The new economy (Pre)Dux; or, what history teaches us about the wired world.

AuthorRutten, Andrew
PositionReview Essays

Historians can't help but smile every time they hear another pundit pontificating on the new economy. Historians know that there is no new thing under the sun, at least not yet. If they want to understand "the" new economy, they don't seek out the latest word on network externalities, path dependence, or technological lock-in. They don't worry whether the code wants to be free, whether open source really is better, or whether it's WindowsXP or the iBook that is really just another marketing ploy designed to confuse consumers. Instead, to understand this new economy, historians turn to the original new economy, the one the railroads created over the past two centuries. After all, whatever looks new in the past two decades--bubbles, busts, merger manias, managerial malfeasance, fights over network standards, imported labor, and intellectual property--the railroads had in abundance. They even had the hype, which may be the most important reason we should get our history right.

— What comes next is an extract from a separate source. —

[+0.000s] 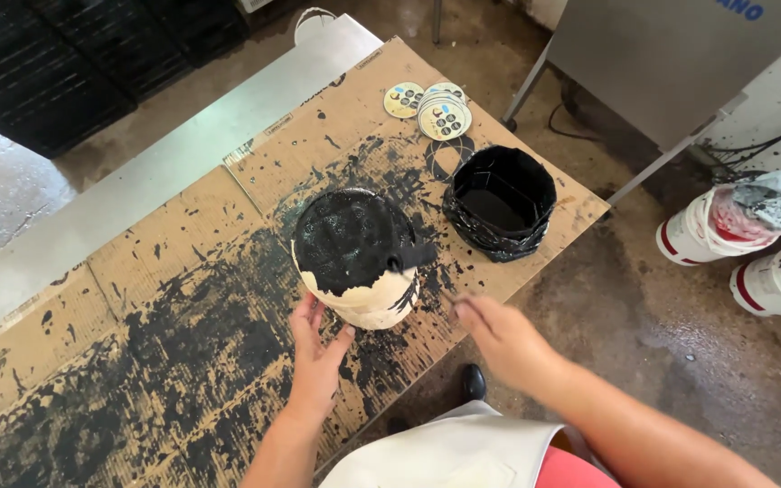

Although the trope of the railroads as the original new economy is well known, the truth of the matter is not. Many who chatter about such things only repeat myths that were debunked long ago. Such mistakes are especially egregious in discussions of the consequences of the new economy for law and policy, where even the relatively well informed are apt to be ignorant, taken in by ancient propaganda from long-forgotten battles. James Ely's Railroads and American Law (2001), a compact but comprehensive tour of the tangled marriage of law and locomotives, from the very beginning to today, should do much to remedy our ignorance.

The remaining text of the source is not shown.